## INFORMATION PROVIDED
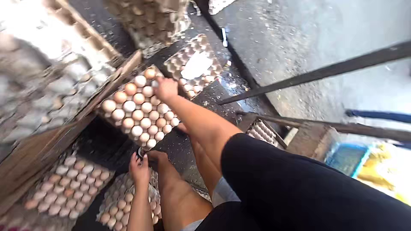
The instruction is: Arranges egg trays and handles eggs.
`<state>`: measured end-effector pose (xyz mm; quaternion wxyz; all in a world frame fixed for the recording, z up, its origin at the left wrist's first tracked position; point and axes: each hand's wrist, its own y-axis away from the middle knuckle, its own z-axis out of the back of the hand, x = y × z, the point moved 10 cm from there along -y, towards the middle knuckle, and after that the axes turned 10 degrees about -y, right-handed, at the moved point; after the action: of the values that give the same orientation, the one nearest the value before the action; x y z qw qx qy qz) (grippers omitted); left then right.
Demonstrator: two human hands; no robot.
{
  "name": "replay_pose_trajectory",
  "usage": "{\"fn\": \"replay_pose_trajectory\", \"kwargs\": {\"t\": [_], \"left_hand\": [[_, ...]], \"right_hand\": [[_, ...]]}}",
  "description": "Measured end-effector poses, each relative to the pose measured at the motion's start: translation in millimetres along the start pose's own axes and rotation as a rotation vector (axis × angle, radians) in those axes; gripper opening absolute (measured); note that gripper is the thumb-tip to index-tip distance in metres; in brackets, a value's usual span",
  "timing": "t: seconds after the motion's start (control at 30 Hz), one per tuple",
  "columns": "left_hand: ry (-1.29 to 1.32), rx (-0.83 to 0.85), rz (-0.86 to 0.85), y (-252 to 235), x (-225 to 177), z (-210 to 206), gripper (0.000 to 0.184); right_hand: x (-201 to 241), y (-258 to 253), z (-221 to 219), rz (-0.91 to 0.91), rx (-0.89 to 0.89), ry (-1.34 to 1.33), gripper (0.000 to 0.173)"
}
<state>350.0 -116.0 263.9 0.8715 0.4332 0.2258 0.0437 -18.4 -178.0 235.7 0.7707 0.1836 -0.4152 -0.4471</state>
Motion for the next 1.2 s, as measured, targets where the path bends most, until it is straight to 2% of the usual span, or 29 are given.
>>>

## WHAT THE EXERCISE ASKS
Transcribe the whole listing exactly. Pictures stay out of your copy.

## OUTPUT FOR THIS TASK
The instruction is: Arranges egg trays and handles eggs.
`<state>`: measured end-effector pose (xyz mm; quaternion wxyz; all in a world frame fixed for the recording, z up, its origin at the left wrist's first tracked position; point and axes: each hand's wrist, its own y-axis away from the middle knuckle, its own z-axis out of the back of the hand, x = y × z, the point moved 10 cm from there along -y, towards the middle knuckle, and after that the axes turned 10 degrees about -y, right-handed, at the moved point; after the action: of the values that give the same orientation, the one nearest the value before the action; x y z qw qx qy qz) (grippers omitted); left then right.
Demonstrator: two human hands; no robot.
{
  "name": "replay_pose_trajectory",
  "usage": "{\"fn\": \"replay_pose_trajectory\", \"kwargs\": {\"t\": [_], \"left_hand\": [[_, ...]], \"right_hand\": [[_, ...]]}}",
  "description": "Measured end-effector poses, each relative to the pose measured at the motion's start: translation in millimetres along the start pose's own axes and rotation as a rotation vector (axis × angle, radians) in those axes; gripper opening absolute (measured); note that gripper is the thumb-tip to index-tip distance in metres; in brackets, a value's usual span",
  "timing": "t: seconds after the motion's start (control at 30 Hz), one per tuple",
  "columns": "left_hand: ry (-1.29 to 1.32), rx (-0.83 to 0.85), rz (-0.86 to 0.85), y (-252 to 235), x (-225 to 177), z (-210 to 206), gripper (0.000 to 0.184); right_hand: x (-201 to 241), y (-258 to 253), z (-221 to 219), rz (-0.91 to 0.91), rx (-0.89 to 0.89), ry (-1.34 to 1.33), gripper (0.000 to 0.173)"
}
<state>350.0 -116.0 263.9 0.8715 0.4332 0.2258 0.0437 -18.4 -178.0 235.7 0.7707 0.1836 -0.4152 -0.4471</state>
Motion for the next 1.2 s, as measured, targets where the path bends most, until it is straight to 2% of the usual span, or 29 are given.
>>>

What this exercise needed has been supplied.